Я усмехнулся, отозвался неопределенно, чтоб заранее не разочаровывать:
— Поглядим.
— Понимаете, мне по сентябрь жалованье выплачено, и Степан Михайлович сказал жилье покараулить.
Мы остановились у раскрашенной статуи святого Петра — гигантской средневековой куклы.
— Вы здесь ночуете?
— Нет, дома. К восьми прихожу, в восемь ухожу.
— Как вас зовут?
— Нина.
— В момент отравления вас тут не было?
— Нет, я ничего не знаю.
— Совсем ничего? — Я улыбнулся. — Мне важны любые подробности того вечера. Я веду расследование их гибели, Ниночка.
— Так вы сыщик или поэт?
— Что вам про меня известно?
— Ничего, я только с весны тут работаю. Но в вашем удостоверении написано…
— В данное время я совмещаю. Пойдемте где-нибудь присядем.
Шаги заглушал густейший ворс ковров; бесшумно подкрасться к двустворчатой двери и подсмотреть мои манипуляции с ядом ничего не стоило; кто-то из них так и сделал, и оба врут, будто не покидали гостиную. Допустим. А дальше? Дальше мрак.
Бело-золотая комната ослепила с потемок; стол, за которым заседали поэты, — блестящее ледяное поле (гигантомания — болезнь скоропостижных богачей). Мы выбрали белоснежную кушетку — канапе, назвала горничная — в уголке.
— Значит, Всеволод нанял вас, когда к нему переехала Наталья Николаевна?
— Нет, накануне. На другой день он как раз ездил к своей бабушке, которая оставила ему дворянское поместье.
— Ага.
— К вечеру является с Натали (он ее так звал) и говорит, что она здесь будет жить.
— Вам она понравилась?
— Ну, для своих лет она ничего, сохранилась, — сухо ответила девушка.
Моей жене весной исполнилось тридцать, ну а этой не больше двадцати; должно быть, Наташа сокрушила некие девичьи надежды на биржевика-холостяка.
— Ее жалко, конечно. Но она сама виновата.
— В чем?
— Мужа бросила. Вы не в курсе?
— В курсе.
— Ну вот. Есть такие, знаете, собаки на сене: ни сами не ам, ни другим не дам.
Странным холодком повеяло от этой забубенной метафоры.
— Что это значит?
Девица передернула плечами:
— Создала тут обстановочку. Довольно стервозную.
— Да скажите прямо!
— Она к нему сбежала, так? Так чего кривляться? Чего из себя строить? Вот и довела мужика до самоубийства.

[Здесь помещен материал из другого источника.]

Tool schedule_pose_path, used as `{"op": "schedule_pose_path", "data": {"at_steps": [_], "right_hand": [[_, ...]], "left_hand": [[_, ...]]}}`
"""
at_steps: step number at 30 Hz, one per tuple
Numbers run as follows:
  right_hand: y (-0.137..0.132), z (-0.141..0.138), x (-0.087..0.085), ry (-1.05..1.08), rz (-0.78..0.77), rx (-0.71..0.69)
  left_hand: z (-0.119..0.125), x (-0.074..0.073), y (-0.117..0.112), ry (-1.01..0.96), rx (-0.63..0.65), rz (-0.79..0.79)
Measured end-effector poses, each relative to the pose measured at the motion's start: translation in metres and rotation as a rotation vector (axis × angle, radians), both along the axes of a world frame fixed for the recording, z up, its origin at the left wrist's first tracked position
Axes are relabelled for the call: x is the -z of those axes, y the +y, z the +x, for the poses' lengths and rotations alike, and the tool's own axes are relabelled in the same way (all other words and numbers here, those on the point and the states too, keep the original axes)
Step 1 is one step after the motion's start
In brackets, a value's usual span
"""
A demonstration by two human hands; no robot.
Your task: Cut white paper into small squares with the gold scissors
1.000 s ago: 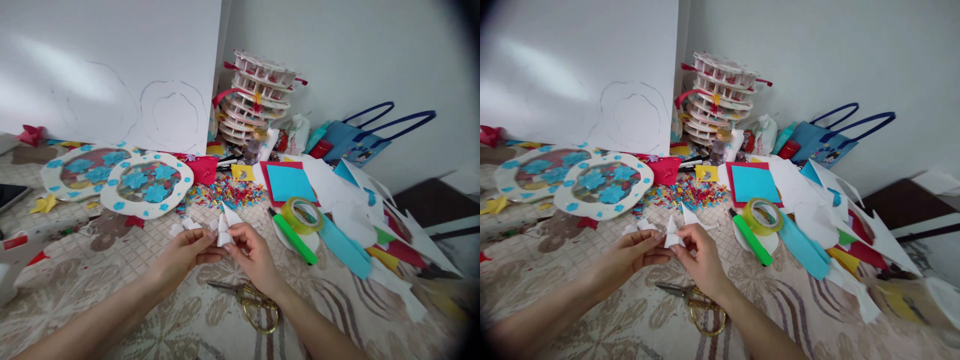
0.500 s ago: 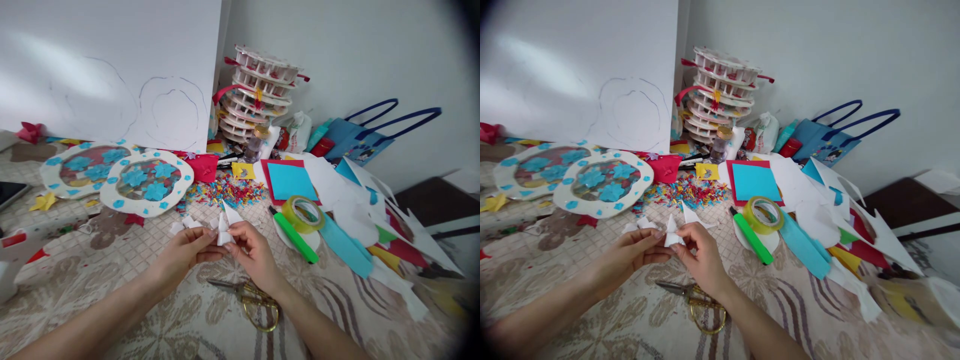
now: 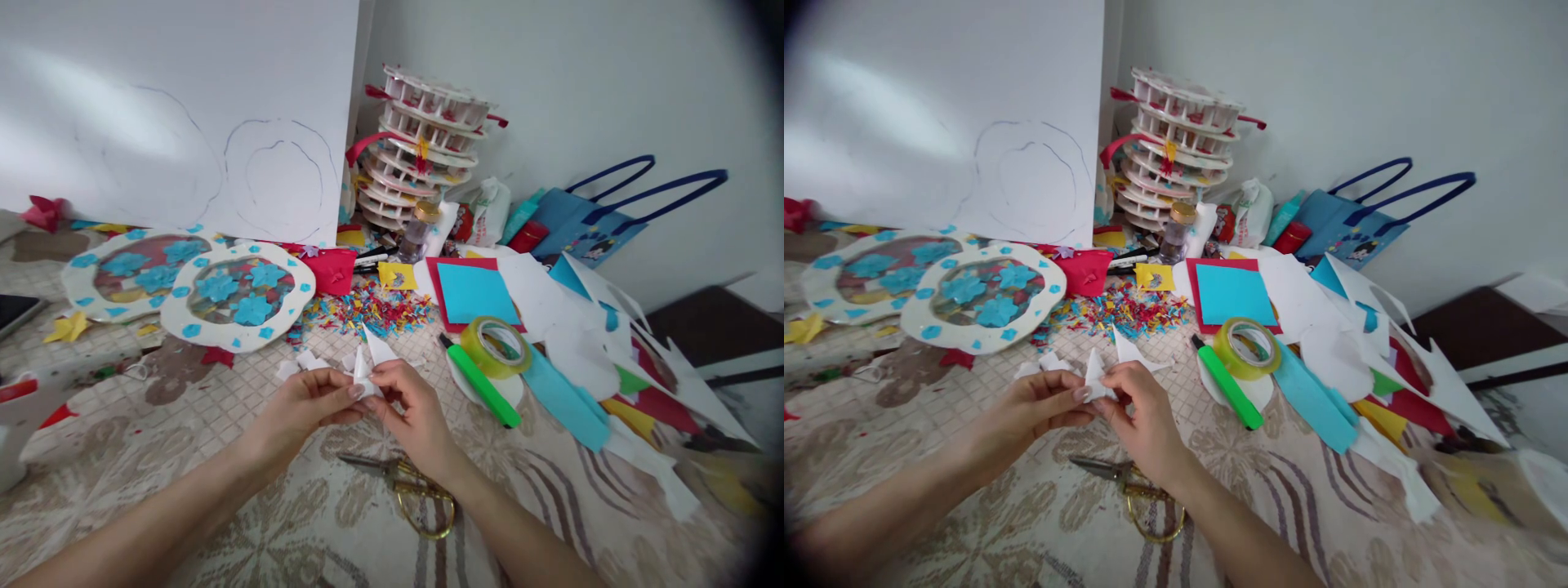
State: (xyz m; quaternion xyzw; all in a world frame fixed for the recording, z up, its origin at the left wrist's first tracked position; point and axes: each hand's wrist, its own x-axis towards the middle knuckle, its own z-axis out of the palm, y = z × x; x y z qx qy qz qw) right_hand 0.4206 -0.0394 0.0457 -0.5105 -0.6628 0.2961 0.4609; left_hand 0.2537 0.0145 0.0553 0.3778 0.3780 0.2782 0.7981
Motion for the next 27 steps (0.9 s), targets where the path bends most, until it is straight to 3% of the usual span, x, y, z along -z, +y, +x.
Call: {"op": "schedule_pose_path", "data": {"at_steps": [5, 11, 18, 27], "right_hand": [[-0.0019, -0.0025, -0.0025, -0.006, -0.027, 0.001], [0.0022, -0.0052, -0.0030, 0.462, -0.324, 0.013], [0.0065, -0.0046, 0.0000, 0.528, -0.456, 0.020], [0.0062, -0.0047, 0.0011, 0.584, -0.482, 0.004]], "left_hand": [[0.0023, -0.0011, -0.0017, 0.071, -0.044, 0.072], [0.0010, -0.0026, -0.0025, 0.051, -0.036, 0.035], [0.0017, -0.0017, -0.0042, 0.058, 0.043, 0.027], [0.0025, -0.0073, -0.0025, 0.120, 0.108, 0.116]]}}
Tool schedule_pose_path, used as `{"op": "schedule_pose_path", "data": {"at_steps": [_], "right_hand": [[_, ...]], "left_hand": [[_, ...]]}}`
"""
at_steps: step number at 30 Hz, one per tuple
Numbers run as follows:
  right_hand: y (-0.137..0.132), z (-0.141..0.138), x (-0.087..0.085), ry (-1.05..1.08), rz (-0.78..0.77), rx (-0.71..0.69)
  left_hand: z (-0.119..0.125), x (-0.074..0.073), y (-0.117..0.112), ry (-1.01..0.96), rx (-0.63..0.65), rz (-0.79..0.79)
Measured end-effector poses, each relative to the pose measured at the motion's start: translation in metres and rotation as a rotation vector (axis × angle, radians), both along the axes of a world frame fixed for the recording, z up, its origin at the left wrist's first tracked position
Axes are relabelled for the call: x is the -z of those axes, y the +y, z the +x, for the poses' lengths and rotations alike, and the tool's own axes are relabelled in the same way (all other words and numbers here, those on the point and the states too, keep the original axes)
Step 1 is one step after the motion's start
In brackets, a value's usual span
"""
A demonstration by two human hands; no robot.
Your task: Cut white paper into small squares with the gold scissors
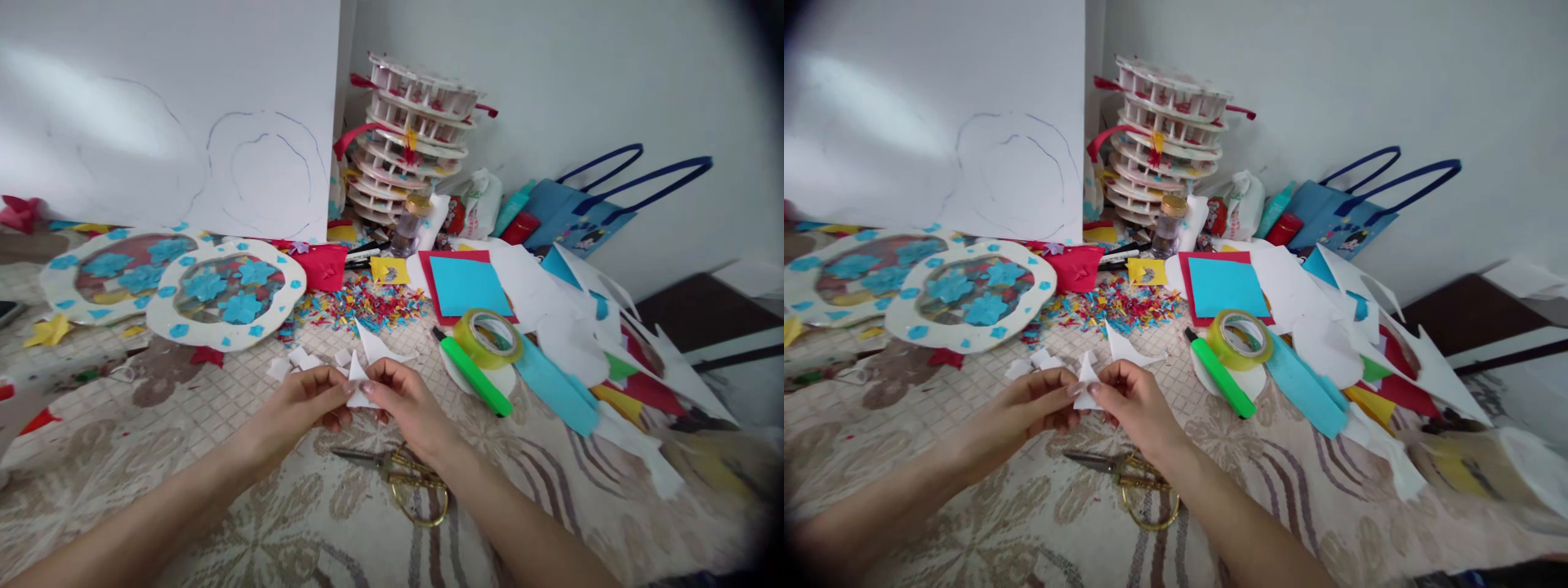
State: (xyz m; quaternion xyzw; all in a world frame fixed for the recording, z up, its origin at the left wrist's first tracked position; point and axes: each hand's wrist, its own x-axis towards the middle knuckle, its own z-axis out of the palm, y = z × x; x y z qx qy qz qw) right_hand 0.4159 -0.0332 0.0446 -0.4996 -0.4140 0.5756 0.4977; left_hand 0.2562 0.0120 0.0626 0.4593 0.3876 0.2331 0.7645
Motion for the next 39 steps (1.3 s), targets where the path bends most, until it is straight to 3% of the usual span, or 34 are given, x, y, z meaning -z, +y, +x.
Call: {"op": "schedule_pose_path", "data": {"at_steps": [16, 32, 36, 39], "right_hand": [[-0.001, -0.001, 0.002, 0.114, 0.008, -0.010], [-0.002, 0.000, 0.001, 0.055, 0.025, -0.022], [-0.001, 0.014, -0.008, -0.067, 0.067, -0.055], [-0.014, 0.034, -0.027, -0.380, 0.128, -0.083]], "left_hand": [[0.001, 0.000, 0.000, 0.007, -0.012, -0.002], [-0.001, 0.004, 0.001, -0.047, 0.030, 0.025], [-0.003, 0.006, 0.002, -0.055, 0.016, 0.075], [-0.004, 0.006, 0.005, -0.059, -0.011, 0.105]]}}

— Они не были любовниками?
— Самое смешное: не были!
— Но как же в последнюю ночь…
— Значит, перед смертью сдалась. А до этого…
— Да вы что, за ними подсматривали?
Тут я в горячке дал маху; горничная громогласно оскорбилась. И угомонилась, только когда я брякнул:
— Прошу прощения, сорвался. Речь идет о моей жене.
Голубые глаза блеснули сладострастным участием в чужой убойной драме. Нет, нет, она никогда не подсматривала, не подслушивала, и Всеволод Юрьевич вел себя достойно, но у него такой громкий голос… Да, «громокипящий кубок».
— И что же вы нечаянно услышали?
— «Я умираю по тебе и, кажется, имею право хотя бы на одну ночь».